WHAT TO PRODUCE> A line below contains "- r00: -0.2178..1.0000", and a later one contains "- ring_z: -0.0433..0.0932". Repeat both, with every line between them, exactly.

GIVEN INFORMATION>

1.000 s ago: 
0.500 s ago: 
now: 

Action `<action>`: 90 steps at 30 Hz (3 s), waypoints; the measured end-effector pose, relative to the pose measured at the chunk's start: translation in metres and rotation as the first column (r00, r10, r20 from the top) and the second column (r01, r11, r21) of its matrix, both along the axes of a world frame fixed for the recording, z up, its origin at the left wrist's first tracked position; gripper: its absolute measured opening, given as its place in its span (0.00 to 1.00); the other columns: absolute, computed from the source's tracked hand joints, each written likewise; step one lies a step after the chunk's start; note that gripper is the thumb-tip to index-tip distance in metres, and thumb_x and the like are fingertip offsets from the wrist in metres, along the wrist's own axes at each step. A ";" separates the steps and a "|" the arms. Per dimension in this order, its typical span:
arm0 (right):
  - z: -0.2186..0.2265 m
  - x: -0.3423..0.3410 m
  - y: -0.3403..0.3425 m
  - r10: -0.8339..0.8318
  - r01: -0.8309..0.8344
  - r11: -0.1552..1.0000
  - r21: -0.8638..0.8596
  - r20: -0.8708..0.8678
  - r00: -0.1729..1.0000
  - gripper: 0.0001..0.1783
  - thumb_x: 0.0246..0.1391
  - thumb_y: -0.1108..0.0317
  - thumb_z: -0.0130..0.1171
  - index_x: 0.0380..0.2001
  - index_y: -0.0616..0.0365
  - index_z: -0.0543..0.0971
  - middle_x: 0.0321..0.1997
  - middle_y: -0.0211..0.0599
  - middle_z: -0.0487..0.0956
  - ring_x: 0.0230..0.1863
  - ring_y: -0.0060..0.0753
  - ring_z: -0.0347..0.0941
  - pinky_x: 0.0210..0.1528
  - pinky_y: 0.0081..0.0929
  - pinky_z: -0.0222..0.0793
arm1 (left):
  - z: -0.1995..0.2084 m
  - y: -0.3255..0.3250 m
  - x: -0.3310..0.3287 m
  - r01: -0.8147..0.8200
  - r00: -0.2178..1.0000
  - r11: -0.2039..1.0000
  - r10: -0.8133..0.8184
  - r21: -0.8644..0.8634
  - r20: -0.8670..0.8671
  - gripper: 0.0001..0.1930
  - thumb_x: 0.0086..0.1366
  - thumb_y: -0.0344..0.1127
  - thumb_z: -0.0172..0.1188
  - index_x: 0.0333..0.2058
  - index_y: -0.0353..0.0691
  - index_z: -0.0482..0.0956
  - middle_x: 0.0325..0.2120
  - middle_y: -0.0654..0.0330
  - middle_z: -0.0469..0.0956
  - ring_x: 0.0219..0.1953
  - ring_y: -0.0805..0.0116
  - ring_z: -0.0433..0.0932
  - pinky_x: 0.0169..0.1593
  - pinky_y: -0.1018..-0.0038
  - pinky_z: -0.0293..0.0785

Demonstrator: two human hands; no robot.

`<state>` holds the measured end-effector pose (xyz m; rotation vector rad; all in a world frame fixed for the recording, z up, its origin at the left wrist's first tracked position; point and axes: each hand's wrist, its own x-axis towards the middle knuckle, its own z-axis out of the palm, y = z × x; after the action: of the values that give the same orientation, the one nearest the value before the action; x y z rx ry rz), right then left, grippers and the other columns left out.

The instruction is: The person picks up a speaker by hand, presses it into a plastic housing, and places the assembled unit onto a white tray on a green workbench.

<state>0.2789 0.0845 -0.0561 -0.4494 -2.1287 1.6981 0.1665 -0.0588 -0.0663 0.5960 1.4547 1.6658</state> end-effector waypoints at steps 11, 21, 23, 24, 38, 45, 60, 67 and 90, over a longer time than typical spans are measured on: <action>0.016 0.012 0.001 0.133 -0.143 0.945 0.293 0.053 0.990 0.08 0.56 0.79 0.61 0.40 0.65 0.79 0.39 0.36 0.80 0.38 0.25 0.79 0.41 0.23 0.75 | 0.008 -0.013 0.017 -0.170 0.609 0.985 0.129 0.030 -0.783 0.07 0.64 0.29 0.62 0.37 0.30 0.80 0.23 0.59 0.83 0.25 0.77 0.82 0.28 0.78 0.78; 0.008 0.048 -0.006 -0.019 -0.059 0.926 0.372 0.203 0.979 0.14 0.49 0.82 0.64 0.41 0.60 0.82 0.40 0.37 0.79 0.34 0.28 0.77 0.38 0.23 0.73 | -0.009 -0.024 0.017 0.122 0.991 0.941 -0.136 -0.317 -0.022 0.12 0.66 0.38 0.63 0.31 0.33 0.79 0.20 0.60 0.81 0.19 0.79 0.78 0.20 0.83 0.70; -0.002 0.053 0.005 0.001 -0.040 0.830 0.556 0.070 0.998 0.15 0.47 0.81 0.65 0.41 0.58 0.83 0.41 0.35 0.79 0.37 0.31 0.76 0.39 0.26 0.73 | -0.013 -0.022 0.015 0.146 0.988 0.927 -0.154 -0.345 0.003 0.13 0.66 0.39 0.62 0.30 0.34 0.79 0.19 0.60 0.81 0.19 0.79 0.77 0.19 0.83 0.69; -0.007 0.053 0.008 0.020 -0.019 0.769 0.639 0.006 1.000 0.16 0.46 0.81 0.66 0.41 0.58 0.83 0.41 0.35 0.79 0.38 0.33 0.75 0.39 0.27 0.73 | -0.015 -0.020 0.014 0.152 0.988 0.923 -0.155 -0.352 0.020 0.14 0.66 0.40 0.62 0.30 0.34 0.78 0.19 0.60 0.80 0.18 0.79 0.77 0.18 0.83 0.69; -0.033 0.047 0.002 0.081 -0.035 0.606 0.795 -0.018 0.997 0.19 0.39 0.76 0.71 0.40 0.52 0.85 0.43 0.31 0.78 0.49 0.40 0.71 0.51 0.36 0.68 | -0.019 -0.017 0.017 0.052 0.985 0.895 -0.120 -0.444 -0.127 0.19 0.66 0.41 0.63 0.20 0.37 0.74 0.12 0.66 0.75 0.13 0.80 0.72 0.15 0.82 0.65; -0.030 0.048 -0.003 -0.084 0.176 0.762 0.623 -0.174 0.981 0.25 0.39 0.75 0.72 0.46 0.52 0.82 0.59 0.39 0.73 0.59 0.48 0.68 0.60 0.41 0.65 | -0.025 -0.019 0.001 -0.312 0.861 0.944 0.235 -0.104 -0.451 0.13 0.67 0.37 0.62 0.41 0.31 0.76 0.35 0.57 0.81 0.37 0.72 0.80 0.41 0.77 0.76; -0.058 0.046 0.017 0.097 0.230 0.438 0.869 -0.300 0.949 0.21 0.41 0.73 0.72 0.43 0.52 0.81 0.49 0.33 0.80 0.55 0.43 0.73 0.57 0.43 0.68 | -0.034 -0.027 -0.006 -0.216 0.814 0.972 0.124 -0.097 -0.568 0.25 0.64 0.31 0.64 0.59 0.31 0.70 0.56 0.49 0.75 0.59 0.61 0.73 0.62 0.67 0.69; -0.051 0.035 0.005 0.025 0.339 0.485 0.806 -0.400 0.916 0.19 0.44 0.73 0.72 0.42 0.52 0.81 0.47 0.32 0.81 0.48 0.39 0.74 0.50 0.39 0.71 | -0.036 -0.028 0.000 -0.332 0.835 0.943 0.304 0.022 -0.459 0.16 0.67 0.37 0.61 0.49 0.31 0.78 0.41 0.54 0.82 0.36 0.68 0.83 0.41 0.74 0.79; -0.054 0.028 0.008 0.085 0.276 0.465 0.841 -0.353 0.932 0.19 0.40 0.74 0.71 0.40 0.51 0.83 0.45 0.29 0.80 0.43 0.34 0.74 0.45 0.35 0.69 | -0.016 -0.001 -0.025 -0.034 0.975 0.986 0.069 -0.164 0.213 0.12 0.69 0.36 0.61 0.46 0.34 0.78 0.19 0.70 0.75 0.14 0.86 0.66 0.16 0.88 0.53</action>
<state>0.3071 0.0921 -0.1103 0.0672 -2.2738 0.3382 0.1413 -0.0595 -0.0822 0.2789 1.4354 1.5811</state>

REPLY TO THE EXERCISE>
  - r00: -0.2178..1.0000
  - r11: -0.2039..1.0000
  - r10: -0.8133..0.8184
  - r21: -0.8644..0.8634
  - r20: -0.8670..0.8671
  - gripper: 0.0001..0.1930
  - thumb_x: 0.0086..0.1366
  - thumb_y: -0.0344..0.1127
  - thumb_z: -0.0172..0.1188
  - index_x: 0.0333..0.2058
  - index_y: -0.0353..0.0691
  - index_z: -0.0482..0.0956
  - middle_x: 0.0325..0.2120
  - middle_y: -0.0654..0.0330
  - middle_z: -0.0469..0.0956
  - ring_x: 0.0219..0.1953
  - ring_y: -0.0805..0.0116
  - ring_z: -0.0433..0.0932

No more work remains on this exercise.